The plot follows grizzled old maitre des armes Don Jaime Astarloa, whose code of conduct and sense of honour are as unfashionable, with as little room for manoeuvre as a disco in a luggage rack. Twice foiled in love in his youth, our ancient maestro is resigned to growing old, teaching rich men’s sons how to fence and collecting a group friends about him who are described by the Times as “Seedy”, but really serve only as a device to win the “Most Clichéd Side Characters” Award. There’s the monarchist and the communist who spend their days arguing with each other, but are secretly friends, there’s the maudlin poet who is in love with another man’s wife, and they all play out their hackneyed little dramas in front of Don Jaime, presumably to give him something to sneer at.

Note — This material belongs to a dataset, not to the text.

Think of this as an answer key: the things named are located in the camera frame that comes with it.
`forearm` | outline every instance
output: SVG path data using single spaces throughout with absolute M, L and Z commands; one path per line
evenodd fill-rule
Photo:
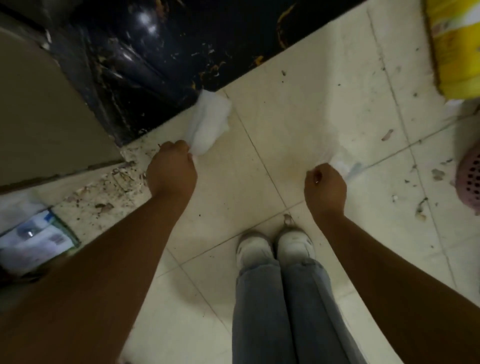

Into his life drops Donya Adela de Otero, wanting to learn the secret of Don Astarloa’s “unstoppable thrust.” A “Mysterious woman”, mysteriously unknown, with a Mysterious Past, living mysteriously on her own, she is mysteriously beautiful with violet eyes.
It was here that my dwindling interest died and could not be rekindled, no matter how hard I blew on its rapidly cooling ashes. I don’t know how and when the description “Violet eye’d” became a cliché, but it did and there’s no going back from it. Whenever someone wants to suggest a character strays slightly from the norm, or has more to them than you might suspect, or is, god help us, mysterious, they describe them as having violet eyes. The rest of the novel past in a predictable stream of obvious candidates for murder getting knocked off, flash backs to Astarloa’s past loves, plot "twists" that would confuse all concussed ducklings of below average intelligence and, somewhere towards the end, a perfunctory back story and really pointless sex scene.
A word on our heroine. While she had the potential to be a moderately interesting femme fatale characature, somehow along the way she become a sort of homicidal bust, whose primary purpose was to inflame Astarloa's withered old man-foil.
There are some pretty good bits. There are occasional sparks of inspired description. Mind you, these are mainly in the attention to the details in describing fencing attacks.
To be honest, that isn’t really a selling point in a novel. In a treatise on fencing, yes. In a novel, even if said novel is superficially fencing-themed, no.
The main point where this book fails is it sets itself up as a period whodunit, and then tells you whodunit about 100 pages from the dénouement, and no amount of half-arsed attempts to throw the reader off the scent are going to help.
In short, if you like Whodunits that gradually draw you in, and hold you with the detective character ‘til the last page, giving you just enough information for you to grip you, but not enough that you can guess the end, then go off and read an Agatha Christie or something, because this is a murder mystery for people who don’t like murder mysteries. You spend your time feeling one step ahead of the main character, and so at the conclusion you can smile smugly and say “I knew that was going to happen” and then go back to complaining about how unrealistic Eastenders is.